Anyone who repeatedly breaches the program guidelines and reporting requirements would be tossed out, and made ineligible for incentive payments. By contrast, providers adhering to advanced standards and minimizing shortages could get bonus payments.

This gets interesting when the GPOs’ role is included. GPOs, wholesalers, and other middlemen would not be eligible for incentive payments. But any one of them that enters as a “program participant” could gain the business of the hospitals in the program. Hospitals would be able to shop for the best program participant, and could also apply to become “direct program participants” to buy from suppliers themselves. Providers could operate alone or band together in a consortium. This could cut GPOs out of the market for these sensitive drugs entirely.

The goal is to create a new template contract for drugs in habitual shortage that leaves behind the problems with GPOs. The whole program is voluntary, which committee staff say was done to win broad support in Congress by avoiding mandatory requirements. But staff believe that providers will want to participate because they can gain confidence that drugs will be in proper supply, and earn money in the process. The incentive payments could be seen as a way to outbid the share-backs, to get hospitals into a more reliable system.

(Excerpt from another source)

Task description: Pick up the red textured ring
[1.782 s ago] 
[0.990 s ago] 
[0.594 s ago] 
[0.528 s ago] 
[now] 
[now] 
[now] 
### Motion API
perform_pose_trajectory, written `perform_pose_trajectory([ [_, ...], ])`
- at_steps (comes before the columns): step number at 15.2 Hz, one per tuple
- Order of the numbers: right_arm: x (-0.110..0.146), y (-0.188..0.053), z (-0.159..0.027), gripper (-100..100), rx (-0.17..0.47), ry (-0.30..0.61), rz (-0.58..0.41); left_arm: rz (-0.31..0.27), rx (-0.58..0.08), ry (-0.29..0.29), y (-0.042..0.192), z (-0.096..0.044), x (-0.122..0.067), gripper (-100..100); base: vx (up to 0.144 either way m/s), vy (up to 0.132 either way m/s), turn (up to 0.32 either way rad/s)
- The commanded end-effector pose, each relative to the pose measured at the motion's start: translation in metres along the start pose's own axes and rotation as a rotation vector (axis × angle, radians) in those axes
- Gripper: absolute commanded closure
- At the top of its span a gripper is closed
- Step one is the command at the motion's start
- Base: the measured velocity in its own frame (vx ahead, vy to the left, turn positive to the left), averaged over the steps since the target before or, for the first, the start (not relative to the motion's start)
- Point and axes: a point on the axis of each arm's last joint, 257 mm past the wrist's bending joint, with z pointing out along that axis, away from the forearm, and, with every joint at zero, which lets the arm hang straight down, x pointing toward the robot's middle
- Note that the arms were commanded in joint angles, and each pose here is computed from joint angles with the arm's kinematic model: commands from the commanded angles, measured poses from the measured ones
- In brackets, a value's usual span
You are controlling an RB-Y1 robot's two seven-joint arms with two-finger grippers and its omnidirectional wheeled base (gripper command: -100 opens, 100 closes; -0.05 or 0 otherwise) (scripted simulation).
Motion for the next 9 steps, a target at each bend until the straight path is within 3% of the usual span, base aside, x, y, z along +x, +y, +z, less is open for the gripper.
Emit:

A separate provision in the discussion draft would use the Medicaid Drug Rebate Program to disincentivize drug shortages.

Sen. Mike Crapo (R-ID), the ranking Republican on the Finance Committee, said in a statement, “Our bipartisan discussion draft would take meaningful strides toward mitigating and preventing prescription drug shortages, ensuring that patients can receive the care they need, when they need it.”

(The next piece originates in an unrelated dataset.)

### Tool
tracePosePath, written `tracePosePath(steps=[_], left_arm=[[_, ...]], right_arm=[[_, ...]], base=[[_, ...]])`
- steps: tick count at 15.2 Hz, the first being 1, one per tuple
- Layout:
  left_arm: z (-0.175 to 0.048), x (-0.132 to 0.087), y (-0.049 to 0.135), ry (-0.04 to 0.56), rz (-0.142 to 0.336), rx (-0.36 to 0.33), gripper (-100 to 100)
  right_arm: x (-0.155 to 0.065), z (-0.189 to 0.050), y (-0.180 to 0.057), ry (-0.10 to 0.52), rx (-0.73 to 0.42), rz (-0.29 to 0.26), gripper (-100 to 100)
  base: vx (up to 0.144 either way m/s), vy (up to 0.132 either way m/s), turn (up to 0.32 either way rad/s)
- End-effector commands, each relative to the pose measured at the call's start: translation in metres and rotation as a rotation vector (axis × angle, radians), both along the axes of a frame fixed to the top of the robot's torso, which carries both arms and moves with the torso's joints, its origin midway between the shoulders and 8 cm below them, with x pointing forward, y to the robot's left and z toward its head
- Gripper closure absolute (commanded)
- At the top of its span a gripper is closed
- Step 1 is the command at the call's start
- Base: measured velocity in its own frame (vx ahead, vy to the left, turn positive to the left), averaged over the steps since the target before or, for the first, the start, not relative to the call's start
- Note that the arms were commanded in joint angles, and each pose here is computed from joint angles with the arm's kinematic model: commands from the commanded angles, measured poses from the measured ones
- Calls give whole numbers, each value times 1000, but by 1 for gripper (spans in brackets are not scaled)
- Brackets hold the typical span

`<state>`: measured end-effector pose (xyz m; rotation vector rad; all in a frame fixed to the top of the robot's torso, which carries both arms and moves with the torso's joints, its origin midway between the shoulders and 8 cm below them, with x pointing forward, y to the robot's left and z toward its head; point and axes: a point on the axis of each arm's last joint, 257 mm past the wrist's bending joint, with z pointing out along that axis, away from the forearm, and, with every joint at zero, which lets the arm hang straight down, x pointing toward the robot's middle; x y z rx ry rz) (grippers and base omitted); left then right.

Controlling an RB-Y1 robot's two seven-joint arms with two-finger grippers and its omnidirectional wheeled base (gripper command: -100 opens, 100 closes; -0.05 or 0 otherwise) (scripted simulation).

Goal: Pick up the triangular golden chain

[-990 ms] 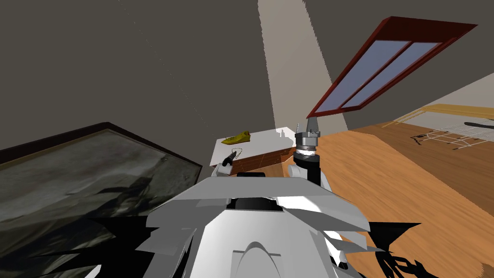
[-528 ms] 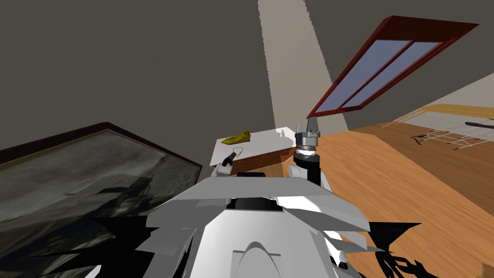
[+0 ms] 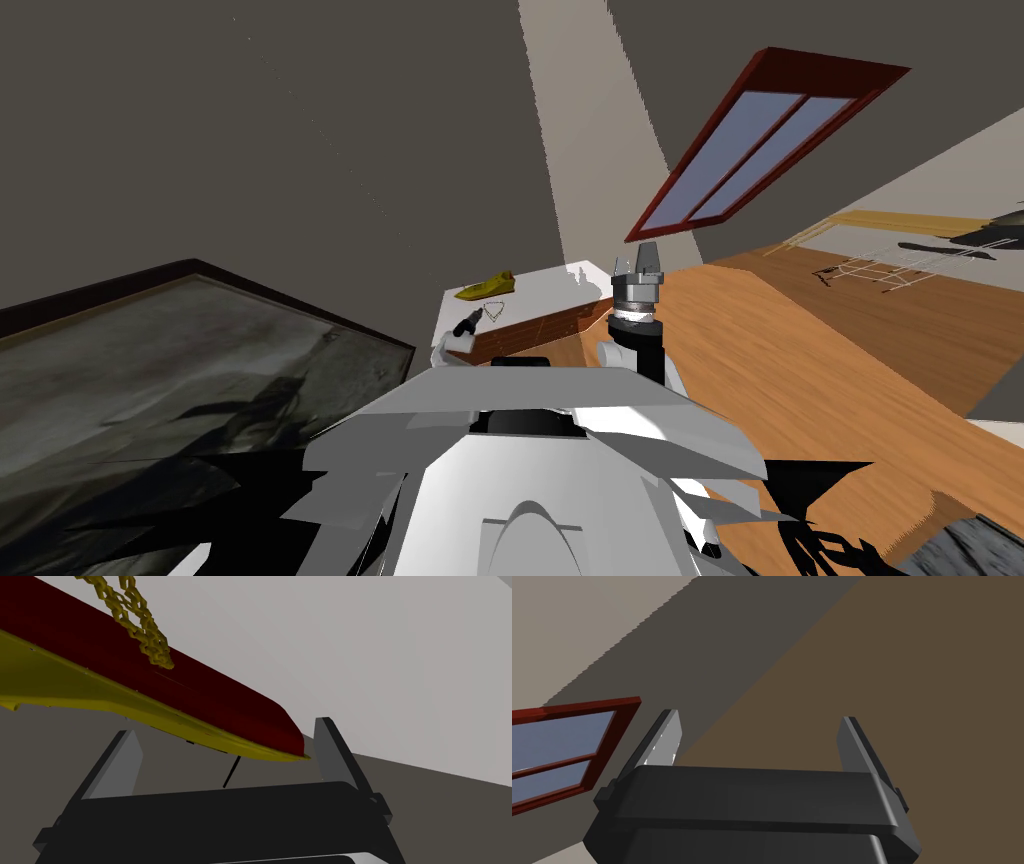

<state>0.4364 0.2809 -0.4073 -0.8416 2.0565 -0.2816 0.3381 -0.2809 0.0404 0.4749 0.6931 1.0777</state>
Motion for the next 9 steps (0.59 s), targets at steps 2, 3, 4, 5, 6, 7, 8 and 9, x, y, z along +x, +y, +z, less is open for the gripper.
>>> tracePosePath(steps=[2,3,4,5,6,7,8,9], left_arm=[[10,5,23,10,43,7,-100],[13,6,32,16,61,9,-100],[13,6,32,16,61,9,-100],[17,7,42,24,80,11,-100],[20,8,52,33,99,13,-100],[20,8,52,33,99,13,-100],[22,8,62,43,118,14,-100],[26,8,71,51,136,15,-100]], right_arm=[[0,0,0,0,0,0,0],[0,0,0,0,0,0,0],[0,0,0,0,0,0,0],[0,0,0,0,0,0,0],[0,0,0,0,0,0,0],[0,0,0,0,0,0,0],[0,0,0,0,0,0,0],[0,0,0,0,0,0,0]], base=[[-17,1,-105],[-23,-5,-166],[-21,-2,-116],[-21,-4,-117],[-22,-6,-178],[-17,-1,-125],[-13,-2,-109],[-15,-8,-170]])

THERE ARE A FEW SIMILARITIES BETWEEN THE COMMITTEE’S APPROACH and a concept paper written for the Brookings Institution by Marta Wosińska and Richard Frank, which sketched out a “pay-for-performance” mechanism for hospitals to reduce shortages, and transparency from suppliers for quality control. But Wosińska and Frank’s idea didn’t include a buying program with contract guidelines.

The predominantly incentive-based approach is not what advocates have traditionally seen as a resolution to the problem. Zweig’s favored solution, repealing the safe harbor, was introduced by former Sens. Herb Kohl (D-WI) and Mike DeWine (R-OH). “Its real purpose was to ‘codify’ the illegal purchasing practices—kickbacks, payola, bribes, etc.—that were already going on,” he said.

In February, the Federal Trade Commission and the Department of Health and Human Services sought public comment for an investigation into drug shortages, with an emphasis on market concentration among GPOs and large wholesalers. “Our inquiry requests information on the factors driving these shortages and scrutinizes the practices of opaque drug middlemen,” said Lina Khan, chair of the FTC.

The investigation inquiry cited the anti-kickback statute specifically, asking whether it “affect[s] market concentration and contracting practices by GPOs, as well as drug shortages.” It also questioned the rebate-led compensation model for GPOs. The FTC and HHS received over 5,800 public comments, several of which cited Zweig and highlighted kickbacks. The investigation is ongoing.

Senate staffers see the FTC investigation as complementary to their approach. They also told the Prospect that hospitals that buy direct can create the competition missing in the system right now. The new program, under this theory, will make hospitals far less dependent on GPOs.

But Zweig laments that the committee did not offer something like a safe harbor repeal. “I basically believe in markets,” he said. “The anti-kickback safe harbor busted this market. There is a reason there are laws against kickbacks. The only solution is to return to the status quo ante.”

The committee’s model legislation is a discussion draft, which Wyden and Crapo released to gain feedback from stakeholders and colleagues. This is an early stage of the process and an outcome is probably a long way off. And GPOs have begun to lobby to protect the industry’s safe harbor for a reason: Zweig isn’t the only one who thinks it should be jettisoned.

Wyden and Crapo will seek comments on the discussion draft until June 6.